As if the exhibition itself is not thought-provoking enough, Bani Abidi sat for two conversations about the work in this exhibition and her work as an artist and experimenter. The first was with Yazid Anani, and the second with Rema Hammami.

The exhibition ends on the last day of February 2023, but BZUM’s website will continue to provide a virtual tour for this exhibit, as it does for all previous exhibitions held at the museum since its inception in 2005.

Sofija Popovska, Editor-at-Large, reporting from Macedonia

Recently, Stevo Pendarovski, the current President of North Macedonia, has announced a year-long celebration of the life and work of the poet Aco Šopov throughout 2023. To honor—and spread awareness about—Šopov’s oeuvre, the North Macedonian government will be collaborating with UNESCO to hold events including a multimedia art exhibition, a tribute to Šopov at the annual Flipbook film festival, an homage during the international poetry festival Struga Poetry Evenings, a theatrical rendition of his work, new publications of his books, and more. Šopov (1923-1982), is a staple of Macedonian school curricula and literary scholarship alike. A selection of his poetry, translated by Christina E. Kramer and Rawley Grau, was featured in Asymptote’s Winter 2023 issue—a development which caused much excitement in Macedonian media.

Šopov’s early life was darkened by the loss of his mother, who passed away due to illness when he was eleven years old; throughout his career, the themes of human suffering, both collective and private, figured heavily in his poetry. Initially taken with socialist realism, Šopov explored topics such as the exploitation of the working class and the loss of fellow partisans in the 1943 antifascist resistance movement. The 1950s saw him move away from socialist realism, a shift which was initially met with criticism from the public. Šopov’s consecutive, increasingly personal writing retains its trademark darkness. His collection Nebidnina (Not-Being), for instance, was, per the poet, “a final approach and unfolding of not-being,” represented visually by multitudinous images of desolation which permeate the poems: they are full of ruins, draughts, forests and buildings burnt to ash, and black waters.

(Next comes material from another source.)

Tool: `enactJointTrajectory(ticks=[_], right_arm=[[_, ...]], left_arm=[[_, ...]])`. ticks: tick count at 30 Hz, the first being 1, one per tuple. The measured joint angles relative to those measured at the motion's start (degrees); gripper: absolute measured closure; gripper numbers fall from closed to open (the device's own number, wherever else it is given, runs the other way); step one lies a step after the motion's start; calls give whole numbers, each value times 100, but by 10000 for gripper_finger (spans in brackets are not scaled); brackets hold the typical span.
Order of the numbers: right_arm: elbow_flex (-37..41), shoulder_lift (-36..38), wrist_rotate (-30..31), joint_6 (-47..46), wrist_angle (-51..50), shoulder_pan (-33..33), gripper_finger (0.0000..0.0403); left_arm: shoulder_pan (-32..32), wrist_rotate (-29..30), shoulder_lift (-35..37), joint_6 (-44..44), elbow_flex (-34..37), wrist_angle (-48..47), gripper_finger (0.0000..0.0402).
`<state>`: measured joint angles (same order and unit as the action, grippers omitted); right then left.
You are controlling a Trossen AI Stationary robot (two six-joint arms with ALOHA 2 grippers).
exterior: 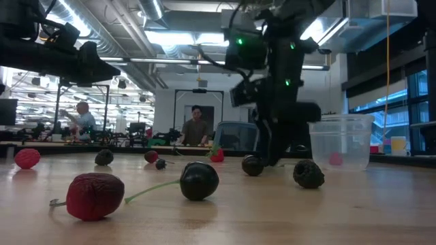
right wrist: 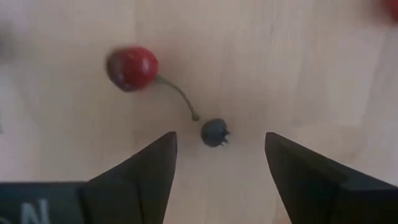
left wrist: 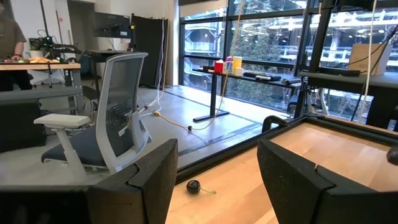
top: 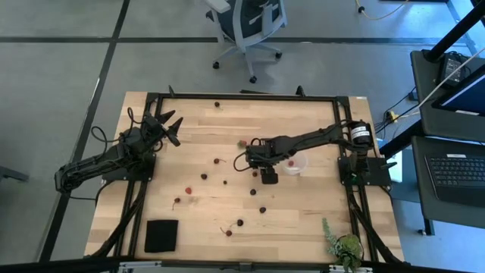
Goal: Pick and placing Produce into tupperware
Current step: Put the blueberry into the transparent bucket
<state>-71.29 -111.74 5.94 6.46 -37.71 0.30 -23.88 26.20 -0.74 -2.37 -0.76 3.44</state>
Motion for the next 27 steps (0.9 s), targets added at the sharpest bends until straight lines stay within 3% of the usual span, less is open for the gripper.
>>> enactJointTrajectory(ticks=[6, 19, 27], right_arm=[[206, 31, -5, -1, 291, -3, 165], [197, 15, -53, 162, 339, -11, 241], [202, 4, -25, 159, 561, -7, 248]], left_arm=[[0, -1, 1, 0, 1, 0, 188], [0, 0, 1, 0, -1, 0, 188], [0, 0, 0, 0, -1, 0, 188]])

Šopov was and continues to be a central presence in Macedonian literature, not only due to his legacy as a poet, but also because of his work as a translator, editor, and one of the founding members of the Macedonian Academy of Sciences and Arts. Moreover, he is one of the most widely translated poets to ever emerge from the region: his poetry is featured in eleven anthologies published throughout the world. Excitingly, the corpus of Šopov’s work in translation will be receiving a new addition soon: A bilingual English-Macedonian edition of Šopov’s poems, translated by Christina E. Kramer and Rawley Grau, will be published later this year by Deep Vellum.